Attention: Robert Goldstein, Esq.

Fax: (212) 593-5955

          If to any of the Founding Investors, to such Founding Investor’s address as set forth on the
signature page hereto or such other address as may be specified from time to time in writing to the
Company by any Founding Investor.

All such notices shall be deemed to have been duly given: when delivered by hand, if personally
delivered; four business days after being deposited in the mail, postage prepaid, if mailed; when
confirmation of transmission is received, if faxed during normal business hours (or, if not faxed
during normal business hours, the next business day after confirmation of transmission); and on the
next business day, if timely delivered to a reputable courier guaranteeing overnight delivery.

     4.5. Governing Law. This Agreement shall be governed by and construed in accordance
with the internal laws of the State of New York, without giving effect to principles of conflicts
of law.

     4.6. Headings.
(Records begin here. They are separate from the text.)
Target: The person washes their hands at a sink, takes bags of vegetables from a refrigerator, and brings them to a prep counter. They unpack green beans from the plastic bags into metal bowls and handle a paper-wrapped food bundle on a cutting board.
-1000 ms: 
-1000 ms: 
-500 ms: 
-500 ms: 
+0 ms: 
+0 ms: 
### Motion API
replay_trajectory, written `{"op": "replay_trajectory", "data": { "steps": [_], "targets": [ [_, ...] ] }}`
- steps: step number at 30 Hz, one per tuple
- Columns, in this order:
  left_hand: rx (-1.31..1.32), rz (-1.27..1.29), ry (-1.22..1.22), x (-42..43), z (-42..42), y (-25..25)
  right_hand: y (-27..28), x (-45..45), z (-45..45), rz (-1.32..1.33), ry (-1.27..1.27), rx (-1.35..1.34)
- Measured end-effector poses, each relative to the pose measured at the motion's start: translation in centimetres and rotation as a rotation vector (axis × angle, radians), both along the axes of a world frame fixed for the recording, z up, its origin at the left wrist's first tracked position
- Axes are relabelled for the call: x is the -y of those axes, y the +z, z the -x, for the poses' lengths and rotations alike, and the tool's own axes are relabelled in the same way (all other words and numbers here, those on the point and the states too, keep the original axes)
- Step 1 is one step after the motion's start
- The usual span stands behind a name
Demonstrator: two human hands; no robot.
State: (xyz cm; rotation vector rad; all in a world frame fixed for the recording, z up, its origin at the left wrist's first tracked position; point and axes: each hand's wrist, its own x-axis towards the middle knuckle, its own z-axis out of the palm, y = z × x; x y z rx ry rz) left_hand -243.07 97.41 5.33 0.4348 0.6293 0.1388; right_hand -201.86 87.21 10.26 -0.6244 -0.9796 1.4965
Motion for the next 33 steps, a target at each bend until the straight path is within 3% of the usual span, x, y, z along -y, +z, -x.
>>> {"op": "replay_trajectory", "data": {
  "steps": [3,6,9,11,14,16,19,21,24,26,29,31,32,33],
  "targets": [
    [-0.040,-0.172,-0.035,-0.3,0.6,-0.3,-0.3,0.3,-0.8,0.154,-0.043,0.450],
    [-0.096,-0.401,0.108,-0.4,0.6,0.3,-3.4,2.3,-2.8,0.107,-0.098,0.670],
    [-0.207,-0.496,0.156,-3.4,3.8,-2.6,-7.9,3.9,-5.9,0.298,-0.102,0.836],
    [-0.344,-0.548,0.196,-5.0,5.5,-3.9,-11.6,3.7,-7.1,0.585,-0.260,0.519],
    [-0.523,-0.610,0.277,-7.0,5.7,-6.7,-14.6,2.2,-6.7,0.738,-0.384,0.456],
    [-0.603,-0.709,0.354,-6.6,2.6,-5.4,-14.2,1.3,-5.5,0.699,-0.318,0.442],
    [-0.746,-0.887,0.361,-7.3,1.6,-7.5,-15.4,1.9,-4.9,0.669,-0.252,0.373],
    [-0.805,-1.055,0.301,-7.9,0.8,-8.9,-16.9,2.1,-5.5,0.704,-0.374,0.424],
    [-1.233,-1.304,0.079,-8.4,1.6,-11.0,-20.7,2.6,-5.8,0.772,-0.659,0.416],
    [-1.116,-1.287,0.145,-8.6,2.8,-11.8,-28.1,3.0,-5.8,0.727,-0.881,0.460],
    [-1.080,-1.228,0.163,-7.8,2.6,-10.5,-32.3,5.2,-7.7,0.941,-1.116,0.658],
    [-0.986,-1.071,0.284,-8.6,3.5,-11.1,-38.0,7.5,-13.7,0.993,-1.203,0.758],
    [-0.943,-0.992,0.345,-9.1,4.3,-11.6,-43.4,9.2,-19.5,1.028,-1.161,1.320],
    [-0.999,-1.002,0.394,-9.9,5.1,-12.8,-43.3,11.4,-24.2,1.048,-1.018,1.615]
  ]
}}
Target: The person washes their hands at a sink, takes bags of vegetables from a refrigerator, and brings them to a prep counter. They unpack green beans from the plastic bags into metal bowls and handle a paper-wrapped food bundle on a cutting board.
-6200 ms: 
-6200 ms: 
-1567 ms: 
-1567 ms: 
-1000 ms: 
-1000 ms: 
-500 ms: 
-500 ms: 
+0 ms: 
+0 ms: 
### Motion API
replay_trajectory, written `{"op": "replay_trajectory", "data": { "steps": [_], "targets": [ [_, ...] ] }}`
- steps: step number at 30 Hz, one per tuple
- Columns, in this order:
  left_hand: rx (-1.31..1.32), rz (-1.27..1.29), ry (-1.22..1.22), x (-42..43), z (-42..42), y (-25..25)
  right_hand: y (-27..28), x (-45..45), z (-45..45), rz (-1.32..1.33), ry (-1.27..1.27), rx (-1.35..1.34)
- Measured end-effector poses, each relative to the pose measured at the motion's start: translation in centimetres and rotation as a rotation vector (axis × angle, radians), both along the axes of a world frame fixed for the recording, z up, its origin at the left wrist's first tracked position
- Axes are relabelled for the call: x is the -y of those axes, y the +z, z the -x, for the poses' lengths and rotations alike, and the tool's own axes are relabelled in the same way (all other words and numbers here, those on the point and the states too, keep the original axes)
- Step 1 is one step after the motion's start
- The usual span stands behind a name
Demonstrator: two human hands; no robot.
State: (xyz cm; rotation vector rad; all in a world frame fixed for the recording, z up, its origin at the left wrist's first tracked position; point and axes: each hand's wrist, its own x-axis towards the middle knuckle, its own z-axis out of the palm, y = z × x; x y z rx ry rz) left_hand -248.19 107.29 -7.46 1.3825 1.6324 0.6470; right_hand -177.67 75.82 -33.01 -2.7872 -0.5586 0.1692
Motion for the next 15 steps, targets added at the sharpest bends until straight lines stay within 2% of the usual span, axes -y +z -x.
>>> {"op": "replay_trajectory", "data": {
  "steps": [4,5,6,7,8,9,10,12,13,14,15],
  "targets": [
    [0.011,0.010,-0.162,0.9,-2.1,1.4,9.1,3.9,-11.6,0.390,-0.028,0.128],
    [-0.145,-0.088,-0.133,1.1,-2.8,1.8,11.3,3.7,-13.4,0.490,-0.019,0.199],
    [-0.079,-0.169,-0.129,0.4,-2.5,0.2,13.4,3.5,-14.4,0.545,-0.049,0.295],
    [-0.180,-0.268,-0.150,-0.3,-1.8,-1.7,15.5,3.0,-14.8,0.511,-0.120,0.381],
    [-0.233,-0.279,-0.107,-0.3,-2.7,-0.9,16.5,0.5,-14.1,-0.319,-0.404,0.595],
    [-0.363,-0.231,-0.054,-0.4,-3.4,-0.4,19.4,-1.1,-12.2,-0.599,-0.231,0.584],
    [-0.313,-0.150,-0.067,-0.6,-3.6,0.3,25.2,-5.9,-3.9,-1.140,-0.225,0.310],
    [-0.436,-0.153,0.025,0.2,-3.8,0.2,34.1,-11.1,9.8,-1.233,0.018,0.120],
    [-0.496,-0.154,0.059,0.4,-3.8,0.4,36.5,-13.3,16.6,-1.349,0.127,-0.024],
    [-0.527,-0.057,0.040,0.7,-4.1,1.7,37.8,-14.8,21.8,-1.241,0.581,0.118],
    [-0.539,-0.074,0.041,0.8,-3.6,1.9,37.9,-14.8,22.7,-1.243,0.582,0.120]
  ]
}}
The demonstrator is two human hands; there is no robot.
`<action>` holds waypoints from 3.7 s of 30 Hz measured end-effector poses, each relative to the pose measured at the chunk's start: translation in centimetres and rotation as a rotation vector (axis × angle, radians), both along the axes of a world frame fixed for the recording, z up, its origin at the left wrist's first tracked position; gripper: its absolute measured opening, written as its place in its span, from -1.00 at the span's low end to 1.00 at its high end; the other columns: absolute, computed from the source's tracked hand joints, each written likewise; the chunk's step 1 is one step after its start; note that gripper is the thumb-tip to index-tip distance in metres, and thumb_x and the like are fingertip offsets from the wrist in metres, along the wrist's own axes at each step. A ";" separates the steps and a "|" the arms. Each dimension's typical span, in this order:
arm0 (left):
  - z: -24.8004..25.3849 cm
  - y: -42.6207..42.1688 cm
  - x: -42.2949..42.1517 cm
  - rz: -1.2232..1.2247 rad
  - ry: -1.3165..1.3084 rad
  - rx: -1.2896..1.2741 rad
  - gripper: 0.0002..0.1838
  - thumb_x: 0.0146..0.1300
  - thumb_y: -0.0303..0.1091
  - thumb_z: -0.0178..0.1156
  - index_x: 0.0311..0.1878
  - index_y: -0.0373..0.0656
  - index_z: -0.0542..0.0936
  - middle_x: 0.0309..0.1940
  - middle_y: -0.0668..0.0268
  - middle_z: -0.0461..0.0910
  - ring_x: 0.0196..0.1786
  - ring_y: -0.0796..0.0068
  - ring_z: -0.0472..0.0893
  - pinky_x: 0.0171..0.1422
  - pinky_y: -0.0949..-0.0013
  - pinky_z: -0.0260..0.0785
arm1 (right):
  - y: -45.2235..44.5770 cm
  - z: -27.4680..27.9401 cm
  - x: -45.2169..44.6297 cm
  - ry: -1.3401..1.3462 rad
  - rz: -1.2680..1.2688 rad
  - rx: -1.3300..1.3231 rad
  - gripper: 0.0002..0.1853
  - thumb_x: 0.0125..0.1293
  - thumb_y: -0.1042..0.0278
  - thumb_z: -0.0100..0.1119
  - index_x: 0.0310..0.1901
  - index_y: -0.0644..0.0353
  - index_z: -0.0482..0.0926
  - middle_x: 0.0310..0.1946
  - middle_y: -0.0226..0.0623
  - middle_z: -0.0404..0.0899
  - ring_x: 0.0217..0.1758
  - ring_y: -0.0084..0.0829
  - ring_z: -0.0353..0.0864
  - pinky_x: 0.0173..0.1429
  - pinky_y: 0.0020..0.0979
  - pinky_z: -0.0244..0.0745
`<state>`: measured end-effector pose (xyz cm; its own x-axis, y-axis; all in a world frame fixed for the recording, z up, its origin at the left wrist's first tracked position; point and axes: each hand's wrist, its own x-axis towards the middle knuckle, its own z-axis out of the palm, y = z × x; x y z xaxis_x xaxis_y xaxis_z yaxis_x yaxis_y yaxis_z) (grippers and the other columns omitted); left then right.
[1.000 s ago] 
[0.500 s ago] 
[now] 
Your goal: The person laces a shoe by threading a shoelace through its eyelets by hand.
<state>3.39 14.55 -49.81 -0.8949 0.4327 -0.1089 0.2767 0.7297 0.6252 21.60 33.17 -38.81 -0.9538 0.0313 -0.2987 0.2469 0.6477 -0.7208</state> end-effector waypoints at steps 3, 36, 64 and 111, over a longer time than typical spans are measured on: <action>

The headings preceding the text of the sections and subsections of
this Agreement are for convenience of reference only and shall not constitute a part of this
Agreement, nor shall they affect its meaning, construction or effect.

     4.7. Counterparts. This Agreement may be executed in two or more counterparts and by
the parties hereto in separate counterparts, each of which when so executed shall be deemed to be
an original, and all of which taken together shall constitute one and the same instrument.

     4.8. Further Assurances. Each party shall cooperate and take such action as may be
reasonably requested by another party in order to carry out the provisions and purposes of this
Agreement and the transactions contemplated hereby.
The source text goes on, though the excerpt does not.